Mr Barry: The drafting instructions are with the Bill team, and we are in a queue that is waiting to go to OLC. I have been in touch with the Bill team, and they advised that it will be the end of the month. The Department is considering a couple of amendments to the Justice Bill, which will go to OLC at the end of the month. As soon as we get an indication of what the amendment will look like, we will provide it to the Committee.

Mr Kingston: The paper states that the new approach aims to increase transparency and accountability for public expenditure. If I heard you correctly, you said that solicitors provide a time in line justification, but counsel —. Do you mean barristers?

Mr Allison: Barristers.

Mr Kingston: The current practice is for Barristers not to do that. Given that there needs to be a justification for claims to the public purse, will that change?

Mr Allison: One of the changes we are introducing is that barristers will be expected to provide time in line bills, based on the hourly rate that has been set, in the same way as solicitors do. The taxing master can then consider the bills, and we will be able to see the exact breakdown of the hours, what the taxing master has allowed for, and, on foot of his order, we will pay. We will bring both sides of the profession into the same space.

Mr Kingston: You mentioned the old rate and the new rate. Can we get a comparison to the rates paid in other jurisdictions?

Mr Allison: We will do that. Chris has quite a bit of detail on the taxation space, but we will present that in the update.

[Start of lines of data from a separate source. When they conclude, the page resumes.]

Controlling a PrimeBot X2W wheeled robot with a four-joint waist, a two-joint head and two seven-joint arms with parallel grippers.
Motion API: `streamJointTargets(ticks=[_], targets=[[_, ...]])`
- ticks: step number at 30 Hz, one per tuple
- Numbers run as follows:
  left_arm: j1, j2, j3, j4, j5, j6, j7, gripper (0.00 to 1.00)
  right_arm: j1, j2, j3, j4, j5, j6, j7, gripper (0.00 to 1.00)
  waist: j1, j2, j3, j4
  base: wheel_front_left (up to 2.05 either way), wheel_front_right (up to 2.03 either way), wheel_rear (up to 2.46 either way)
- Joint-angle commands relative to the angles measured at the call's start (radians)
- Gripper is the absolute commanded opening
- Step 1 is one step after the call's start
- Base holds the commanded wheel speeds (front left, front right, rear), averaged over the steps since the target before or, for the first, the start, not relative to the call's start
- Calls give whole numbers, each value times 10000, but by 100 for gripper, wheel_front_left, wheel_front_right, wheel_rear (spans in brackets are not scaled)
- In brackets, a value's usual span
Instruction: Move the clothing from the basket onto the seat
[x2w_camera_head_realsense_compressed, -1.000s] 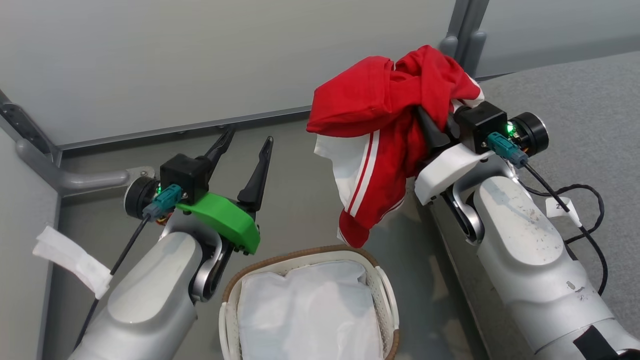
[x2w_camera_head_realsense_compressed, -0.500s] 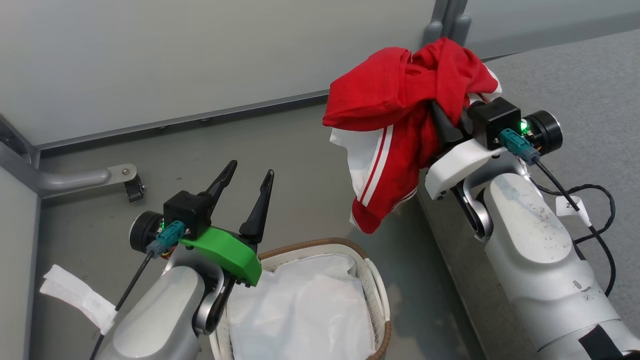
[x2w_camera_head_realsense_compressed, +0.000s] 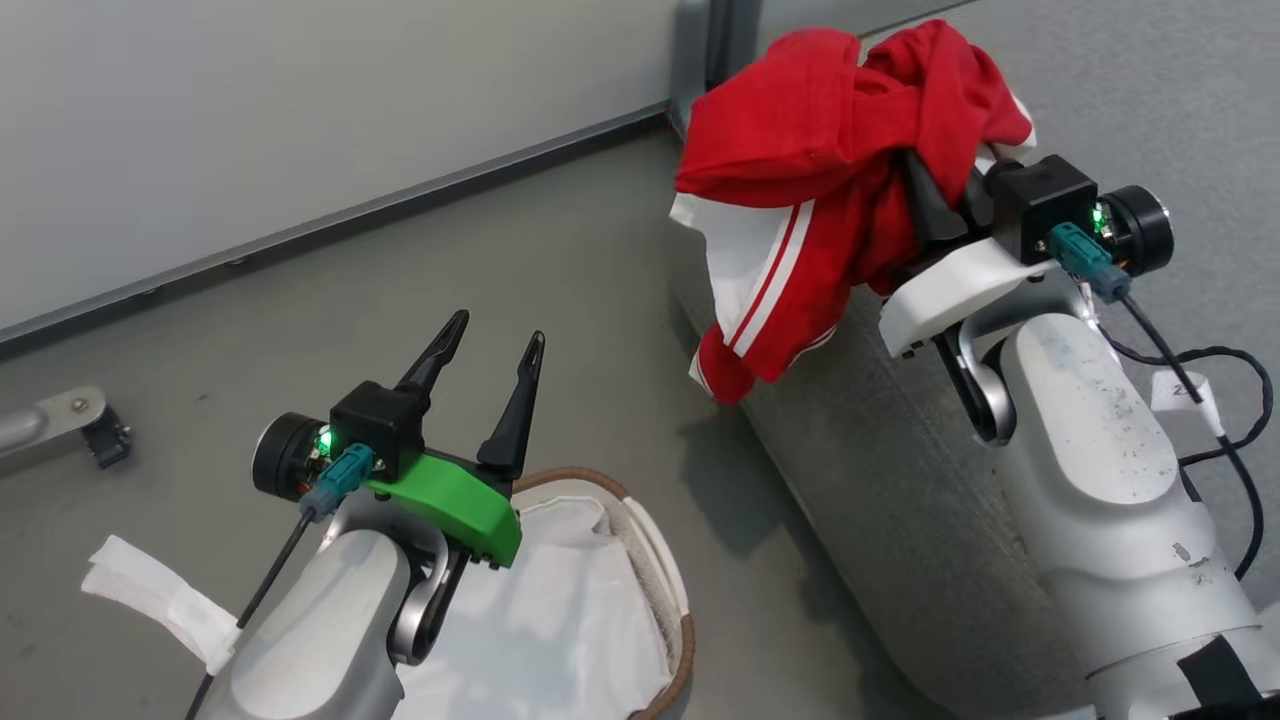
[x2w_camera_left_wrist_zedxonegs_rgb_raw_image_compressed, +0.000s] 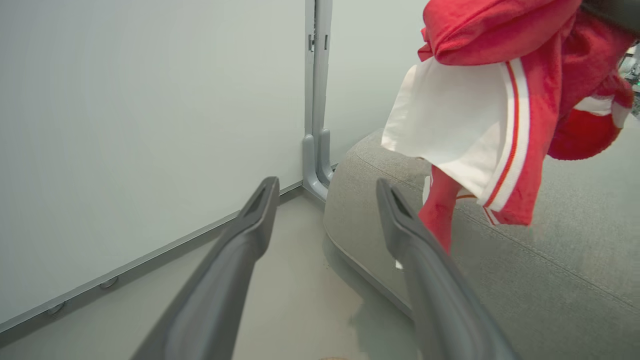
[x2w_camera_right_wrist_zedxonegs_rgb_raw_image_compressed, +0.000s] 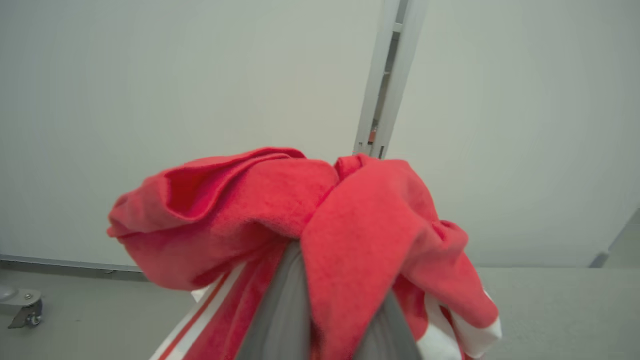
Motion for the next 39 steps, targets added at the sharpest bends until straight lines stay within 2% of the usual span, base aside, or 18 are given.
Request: streamJointTargets(ticks=[1, 9, 13, 18, 30, 34, 35, 39], targets=[[-71, 15, 49, 6, 72, -15, -7, 100, -52, -32, -100, -49, -58, -17, -28, 0, 0, 0, 598, -1413, 0, 0, 0], [-236, -321, 45, 260, 494, -218, -7, 100, 158, -20, -758, -63, -112, -16, -28, 0, 0, 0, 921, -2719, 0, 0, 0], [-323, -507, -22, 383, 636, -303, -7, 100, 228, -23, -901, -102, -97, -16, -28, 0, 0, 0, 994, -2973, 0, 0, 0], [-364, -604, -33, 461, 781, -398, -7, 100, 402, -22, -1066, -135, -236, -16, -28, 0, 0, 0, 1056, -2970, 0, 0, 0], [-272, -817, -121, 225, 1159, -602, -9, 100, 253, -32, -2089, 62, -686, -16, -28, 0, 0, 0, 1399, -1966, 0, 0, 0], [-390, -908, -187, -26, 1307, -662, -9, 100, -401, -29, -2579, 245, -1087, -16, -28, 0, 0, 0, 1727, -1428, 0, 0, 0], [-524, -945, -234, -149, 1436, -694, -8, 100, -857, -57, -2959, 380, -1413, -17, -28, 0, 0, 0, 1943, -1125, 0, 0, 0], [-722, -1012, -383, -465, 1670, -748, -9, 100, -2013, -471, -3691, 713, -1916, -17, -28, 0, 0, 0, 2496, -493, 0, 0, 0]])
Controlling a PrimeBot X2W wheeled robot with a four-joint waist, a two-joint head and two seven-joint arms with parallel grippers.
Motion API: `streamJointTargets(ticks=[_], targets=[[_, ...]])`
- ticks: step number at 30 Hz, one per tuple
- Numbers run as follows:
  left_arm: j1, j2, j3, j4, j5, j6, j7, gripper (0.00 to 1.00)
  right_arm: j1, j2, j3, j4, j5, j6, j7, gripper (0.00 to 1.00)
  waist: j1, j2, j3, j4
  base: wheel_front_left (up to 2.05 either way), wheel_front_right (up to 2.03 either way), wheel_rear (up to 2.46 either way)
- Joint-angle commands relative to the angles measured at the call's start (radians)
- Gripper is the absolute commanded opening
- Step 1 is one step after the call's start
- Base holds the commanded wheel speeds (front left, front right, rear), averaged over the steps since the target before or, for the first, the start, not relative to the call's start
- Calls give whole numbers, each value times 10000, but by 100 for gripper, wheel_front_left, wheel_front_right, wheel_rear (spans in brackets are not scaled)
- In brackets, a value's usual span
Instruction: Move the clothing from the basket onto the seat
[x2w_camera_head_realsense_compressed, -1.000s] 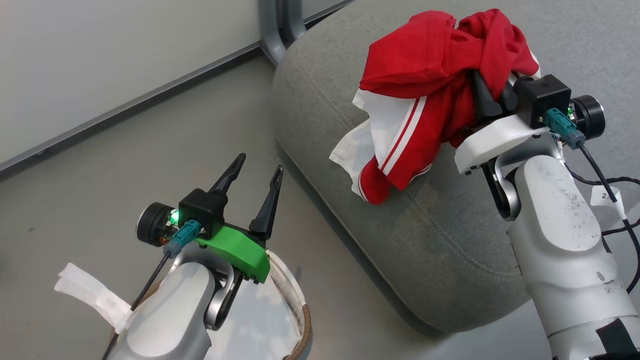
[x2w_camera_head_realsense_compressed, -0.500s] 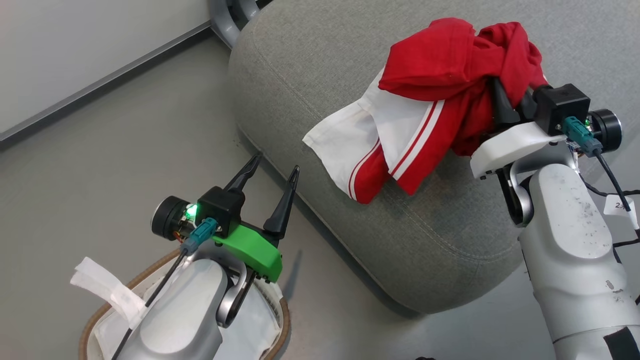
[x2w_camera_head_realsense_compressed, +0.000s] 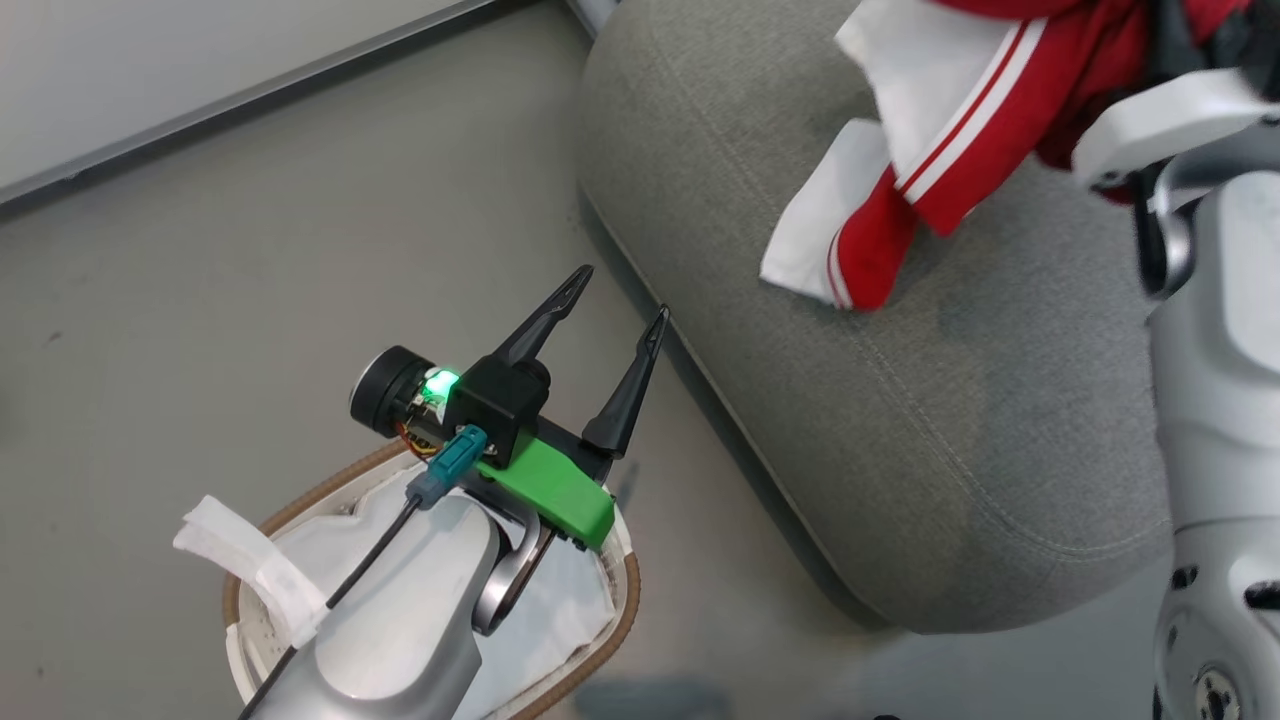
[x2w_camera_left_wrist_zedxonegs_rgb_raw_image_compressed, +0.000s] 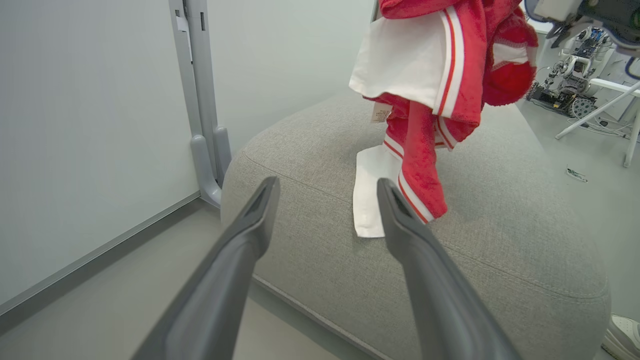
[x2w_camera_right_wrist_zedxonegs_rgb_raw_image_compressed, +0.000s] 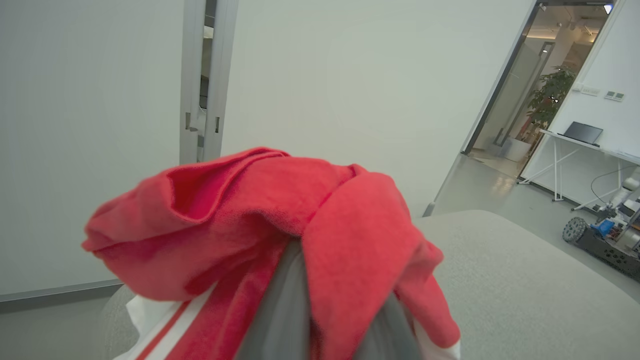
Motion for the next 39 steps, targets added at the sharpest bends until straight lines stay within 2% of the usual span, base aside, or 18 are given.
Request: streamJointTargets(ticks=[1, 9, 16, 24, 33, 35, 36, 38, 39], targets=[[-207, 19, -41, -101, 161, -31, -6, 100, -449, -253, -179, 78, -190, -14, -28, 0, -1, -1, 849, 850, 0, 0, 0], [-651, 102, -284, -630, 519, 18, 40, 100, -2754, -1599, -1337, 452, -702, -15, -10, 0, -1, -1, 2303, 1855, 0, 0, 0], [-964, 139, -396, -1086, 767, 161, 63, 100, -3682, -2471, -1960, 1009, -1111, -15, 131, 0, -1, -1, 3495, 2371, 0, 0, 0], [-1126, 139, -434, -1229, 847, 304, 75, 100, -3129, -2584, -2411, 1836, -855, -14, 174, 0, -1, -1, 4151, 2467, 0, 0, 0], [-1201, 201, -423, -1053, 672, 251, 42, 100, -2578, -2337, -2206, 2330, -654, -14, 32, 0, -1, -1, 4037, 2252, 0, 0, 0], [-1210, 219, -412, -991, 634, 232, 40, 100, -2393, -2237, -2056, 2329, -636, -14, 6, 38, -1, -1, 3948, 2201, 0, 0, 0], [-1216, 234, -400, -954, 604, 239, 37, 100, -2312, -2209, -2012, 2307, -631, -14, -5, 51, -1, -1, 3887, 2172, 0, 0, 0], [-1204, 241, -374, -895, 561, 248, 28, 100, -2201, -2169, -1900, 2265, -600, -14, -7, 100, -1, -1, 3764, 2132, 0, 0, 0], [-1183, 236, -358, -869, 555, 248, 25, 100, -2110, -2133, -1862, 2251, -577, -14, -13, 100, -1, -1, 3691, 2121, 0, 0, 0]])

Mr Kingston: It will give us an idea if the rates are in keeping.

Mr Allison: I am more than happy to do that.

Mr Kingston: this may be too general a question, but do you have any sense of the percentage of cases that get legal aid?

Mr Allison: It is easier to talk about the spend on legal aid each year. Spend this year is anticipated to be £120 million for the whole legal aid budget. Last year, just short of £40 million was ordered through taxation, and a significant portion of the legal aid fund is ordered through taxation. So, a third of the legal aid spend is ordered through taxation by the taxing master for rates that we do not set for brief fees. It is no criticism of the taxing master's role, and the PAC's report recognised that the taxing master, at that time and since, provides a valuable role in adjusting bills.

Mr Kingston: Thank you.

The Chairperson (Mr Frew): No other members have indicated, and it just remains for me to thank Steven, Chris and John for their time. Thank you for your time, and the way you have answered the questions. John, I hope you make a speedy recovery.

Mr J Bradley: I have survived.

Mr Allison: Thank you for your views on the papers. Thank you.